Key factors in favour of keeping rates stable for longer
1. Tax increases to put pressure on prices
In the annual Fiscal Budget speech, then-Finance Minister Malusi Gigaba announced an increase of one percentage point in value-added tax (VAT) to 15% from April. This will influence the prices of the majority of goods measured by the consumer price index (CPI). Fuel, tobacco and alcoholic beverages, which account for over 10% of the consumer basket, will see further tax hikes. Furthermore, the health promotion levy (“sugar tax”) could add around 10% to the price of sugar-sweetened beverages.
As these tax increases take effect from April, consumers will feel the burden of a jump in prices of various goods and services, which will feed through to higher inflationary outcomes in coming months. The MPC is expected to comment on the expected impact of these tax adjustments on inflation results.
2. Credit rating downgrade still looms
In January, the SARB lowered its inflation projections to 5.2% and 5.5% for 2018 and 2019 respectively, while identifying key upside risks to these projections. The largest risk factor remained the prospect of further sovereign ratings downgrades, which would result in an outflow of capital from the domestic bond market and an accompanied weakening in the rand exchange rate. If Moody’s Investors Service were to downgrade South Africa’s sovereign debt to below investment grade, the volatility for local bonds and the rand would likely disperse hopes of an interest rate cut. Ratings agency Moody’s, the last major agency to hold South African debt at investment grade, is expected to make its latest announcement by Friday, 23 March.
3. Federal Reserve rate decision
The Federal Open Market Committee (FOMC) of the US Federal Reserve is expected to raise interest rates by 25 basis points at the conclusion of its policy meeting on Wednesday, 21 March. The Fed’s interest rate statement will be closely watched for any signs as to the pace of US monetary policy tightening for the remainder of the year. At the close of 2017, the Fed indicated three rate hikes for 2018, but a positive assessment of the economy by new Chair Jerome Powell fuelled speculation about a faster-than-anticipated pace of US monetary policy tightening.
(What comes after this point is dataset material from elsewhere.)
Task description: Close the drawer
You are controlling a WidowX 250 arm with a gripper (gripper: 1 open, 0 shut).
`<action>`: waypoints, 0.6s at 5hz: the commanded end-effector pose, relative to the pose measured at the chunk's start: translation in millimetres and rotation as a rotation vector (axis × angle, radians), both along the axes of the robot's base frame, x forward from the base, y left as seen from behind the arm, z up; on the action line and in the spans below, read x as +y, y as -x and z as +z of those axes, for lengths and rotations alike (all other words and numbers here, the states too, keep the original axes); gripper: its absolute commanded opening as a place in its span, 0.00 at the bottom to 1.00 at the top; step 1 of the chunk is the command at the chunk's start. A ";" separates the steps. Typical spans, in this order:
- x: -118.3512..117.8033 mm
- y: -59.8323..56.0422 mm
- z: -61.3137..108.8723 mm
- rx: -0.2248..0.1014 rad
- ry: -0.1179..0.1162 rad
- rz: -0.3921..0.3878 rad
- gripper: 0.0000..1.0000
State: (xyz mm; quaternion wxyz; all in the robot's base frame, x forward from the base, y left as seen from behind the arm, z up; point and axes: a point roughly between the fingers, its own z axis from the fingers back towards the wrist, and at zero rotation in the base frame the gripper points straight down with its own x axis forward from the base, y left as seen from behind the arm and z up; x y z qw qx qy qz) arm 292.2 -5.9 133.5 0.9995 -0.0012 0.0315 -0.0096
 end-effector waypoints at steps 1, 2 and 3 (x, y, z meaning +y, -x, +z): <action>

Rapid monetary policy tightening in developed markets can lead to a reallocation of international capital out of emerging markets like South Africa to higher yielding and lower-risk developed markets. The concomitant weakening in the exchange rate raises the risk of imported inflation and would cause the SARB to lean towards a more conservative monetary policy stance.
The balance of risk
In January, policymakers decided to keep rates on hold, with only one out of six MPC members favouring a 25 basis point reduction. The MPC has previously warned that the central bank’s internal modelling guidelines point to at least two interest rate hikes before the end of 2019. Since the January decision, the upside risk to inflation has again become apparent, linked to the increase in VAT and other taxes. Much will hinge on the Moody’s credit rating decision pending towards the end of the week, which will be a factor the MPC will debate at its policy meeting next week. This month’s interest rate decision is scheduled for Wednesday, 28 March.
- Maura Feddersen is an Economist at PwC.